L’auxiliaire t’a emmitouflé dans une couverture bien chaude et t’a recouvert d’un petit bonnet. Elle t’a déposé contre mon visage, nos peaux se touchaient, nos souffles se mélangeaient, tu étais sur moi, ta langue cherchait ma peau. Je te couvrais de baisers et de larmes mélangés. Contre nos deux visages tout proches, avec celui de ton papa, tu t’étais apaisé. Nous avons goûté 20 minutes de vie intense qu’aucun mot ne décrit fidèlement. Une (re)connaissance. Nous t’accueillions enfin dans notre foyer, physiquement. Comme des mammifères qui reconnaissent leur petit, nous posions ce sceau sur ta tête. Tu es un membre de notre famille, tu y as toute ta place. Les équipes qui ont permis ta naissance s’étaient retirées pour nous laisser vivre ce moment d'intimité. Nous étions tous les trois. Il n’y avait que nous trois.
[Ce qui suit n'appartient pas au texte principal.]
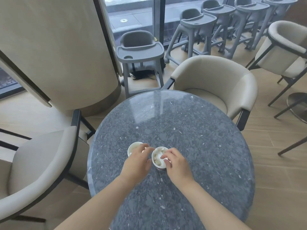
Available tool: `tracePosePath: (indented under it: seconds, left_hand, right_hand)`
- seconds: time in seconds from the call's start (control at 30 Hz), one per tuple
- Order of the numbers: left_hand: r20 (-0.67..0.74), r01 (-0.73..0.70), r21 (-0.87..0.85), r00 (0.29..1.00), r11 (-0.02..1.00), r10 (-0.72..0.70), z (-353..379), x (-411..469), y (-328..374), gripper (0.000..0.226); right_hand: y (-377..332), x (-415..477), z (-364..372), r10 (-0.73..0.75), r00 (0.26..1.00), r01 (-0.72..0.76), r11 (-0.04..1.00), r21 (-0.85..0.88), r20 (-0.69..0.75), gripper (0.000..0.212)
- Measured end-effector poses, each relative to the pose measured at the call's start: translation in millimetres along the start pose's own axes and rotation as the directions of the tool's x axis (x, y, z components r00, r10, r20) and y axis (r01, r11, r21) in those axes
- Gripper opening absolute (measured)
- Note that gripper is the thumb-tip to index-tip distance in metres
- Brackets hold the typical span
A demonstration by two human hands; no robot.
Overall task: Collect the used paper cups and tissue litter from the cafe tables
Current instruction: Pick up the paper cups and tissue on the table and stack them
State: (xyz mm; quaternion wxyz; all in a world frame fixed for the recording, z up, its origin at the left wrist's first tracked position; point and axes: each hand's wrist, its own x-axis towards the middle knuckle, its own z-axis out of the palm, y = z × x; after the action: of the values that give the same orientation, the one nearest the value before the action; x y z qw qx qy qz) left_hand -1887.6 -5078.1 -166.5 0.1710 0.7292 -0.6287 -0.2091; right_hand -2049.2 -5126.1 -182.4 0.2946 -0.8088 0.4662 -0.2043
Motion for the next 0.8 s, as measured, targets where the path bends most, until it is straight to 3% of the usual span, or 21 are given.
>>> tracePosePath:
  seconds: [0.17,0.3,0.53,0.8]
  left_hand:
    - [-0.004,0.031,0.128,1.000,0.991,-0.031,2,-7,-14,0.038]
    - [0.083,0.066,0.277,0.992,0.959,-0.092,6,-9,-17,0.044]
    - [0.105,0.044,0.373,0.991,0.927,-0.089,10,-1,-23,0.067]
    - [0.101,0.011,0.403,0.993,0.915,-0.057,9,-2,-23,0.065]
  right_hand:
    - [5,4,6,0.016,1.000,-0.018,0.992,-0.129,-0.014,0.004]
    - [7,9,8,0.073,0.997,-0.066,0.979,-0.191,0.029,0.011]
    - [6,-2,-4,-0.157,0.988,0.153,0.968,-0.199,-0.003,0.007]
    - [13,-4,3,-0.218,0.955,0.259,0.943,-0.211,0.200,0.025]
J’ai écrit cette histoire en détail pour honorer ton arrivée parmi nous. Tu m’entendras trop souvent me plaindre des douleurs ou de l’attente qui était si longue. J’ai eu peine à en trouver le sens, sur le moment. Cette grossesse était pénible sous bien des aspects. Mais l’instant de cette rencontre avec toi a tout sublimé. Instantanément. C’est ce que j’ai voulu décrire. Cette naissance était fabuleuse. Nous avons tous les trois joué notre partition : acteurs, concentrés, déterminés pour que la vie triomphe ! Et la vie a circulé ! Je n’oublierai jamais ces instants si vibrants et chauds de ta naissance. La rage de la vie nous avait saisis tous les trois.
Que le chemin qui s’ouvre alors continue de pétrir nos cœurs et nos corps, pour davantage de vie qui circule en nous et entre nous.
Je t’aime de tout mon cœur de maman.